[WCUSP] Fwd: [pdx] "PSAs? crucial to US control of Iraq's oil
yvonne simmons
roweenayvonne at yahoo.com
Tue Dec 12 04:03:54 CST 2006
> By hook or by crook the west will get Iraq's oil.
the US invasion of Iraq boils down to greed as has
been often said Yvonne.
> This column from the December Monthly Review
> http://www.monthlyreview.org/nfte1206.htm. was
> written before the the
> Baker-Hamilton report was published. Its
> Recommendation #63 outlines the
> need for the Bush adminsitration to "assist Iraqi
> leaders to reorganize the
> national oil industry as a
> commercial enterprise" and to "encourage investment
> in Iraq's oil sector by
> the international community and by international
> energy companies"
> This is to be done through a US-dictated change in
> the (also US dictated)
> Iraqi constitution giving foreign oil companies
> precisely those PSAs that MR
> explains below.
>
>
>
> Notes from the Editors
>
> In a survey of the Iraqi population, the results of
> which were released last
> June, 76 percent of those surveyed gave as their
> first choice "to control
> Iraqi oil" when asked to choose three reasons that
> the United States invaded
> Iraq. The next most common answers were "to build
> military bases" and "to
> help Israel." Less than 2 percent picked "to bring
> democracy to Iraq" as
> their first choice (University of Michigan News
> Service, June 14, 2006
> [http://www.nsumich.edu], U.S. News & World Report,
> August 17, 2006). In the
> United States the "blood for oil" explanation for
> the war is regularly
> scorned by the powers that be, including the
> corporate media. However, there
> is no way of getting around the fact that nearly all
> questions regarding
> Iraq return in one way or another to oil.
>
> How then do we explain Washington's fervent denials
> that the United States
> has any interest in owning or controlling Iraqi's
> oil?
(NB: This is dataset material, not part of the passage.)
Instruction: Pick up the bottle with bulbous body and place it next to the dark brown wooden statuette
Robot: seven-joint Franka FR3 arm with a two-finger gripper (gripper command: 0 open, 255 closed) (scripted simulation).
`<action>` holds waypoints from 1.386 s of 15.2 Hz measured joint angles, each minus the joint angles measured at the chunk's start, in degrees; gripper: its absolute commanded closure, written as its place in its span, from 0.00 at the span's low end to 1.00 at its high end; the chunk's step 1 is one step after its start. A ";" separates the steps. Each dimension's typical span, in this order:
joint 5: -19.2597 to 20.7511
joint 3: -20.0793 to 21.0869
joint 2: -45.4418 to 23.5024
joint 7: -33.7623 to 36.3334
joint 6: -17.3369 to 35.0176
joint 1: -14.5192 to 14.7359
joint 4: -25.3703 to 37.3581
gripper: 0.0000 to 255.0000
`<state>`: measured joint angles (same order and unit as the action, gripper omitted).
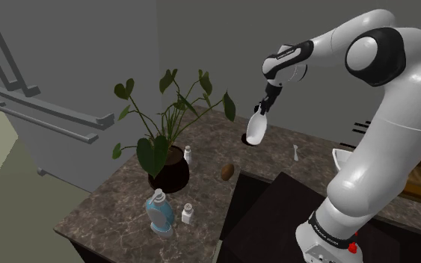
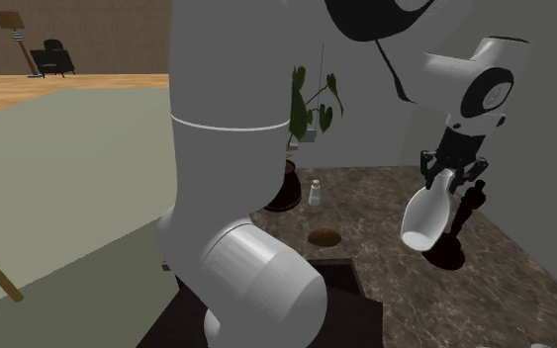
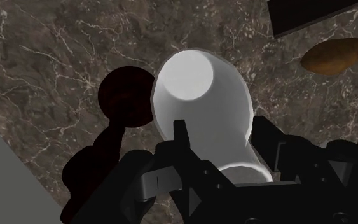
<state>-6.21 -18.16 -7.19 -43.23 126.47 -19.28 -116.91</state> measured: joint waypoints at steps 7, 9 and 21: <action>-1.36 0.28 -2.42 -1.04 4.78 -0.16 -2.52 1.00; -1.82 0.43 -3.29 -1.31 6.07 -0.18 -3.01 1.00; -3.53 0.87 -6.24 -2.75 10.09 -0.61 -4.27 1.00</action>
<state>-9.74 -17.28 -13.43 -45.98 136.56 -19.89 -121.18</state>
At about the same
> time that the above-mentioned survey was released,
> President George W. Bush,
> having just returned from a quick trip to Iraq,
> declared on the White House
> lawn: "The oil belongs to the Iraqi people. It's
> their asset." Moreover,
> Iraq's oil reserves were conspicuously excluded from
> the sweeping
> privatization of the economy introduced by the U.S.
> proconsul Paul Bremer in
> 2003 and 2004. The United States early on vowed to
> the entire world that all
> decisions on Iraq's oil would be determined by a
> future democratically
> elected Iraqi government.
>
> The truth, however, is that plans have been underway
> for some time,
> beginning even before the invasion, to ensure U.S.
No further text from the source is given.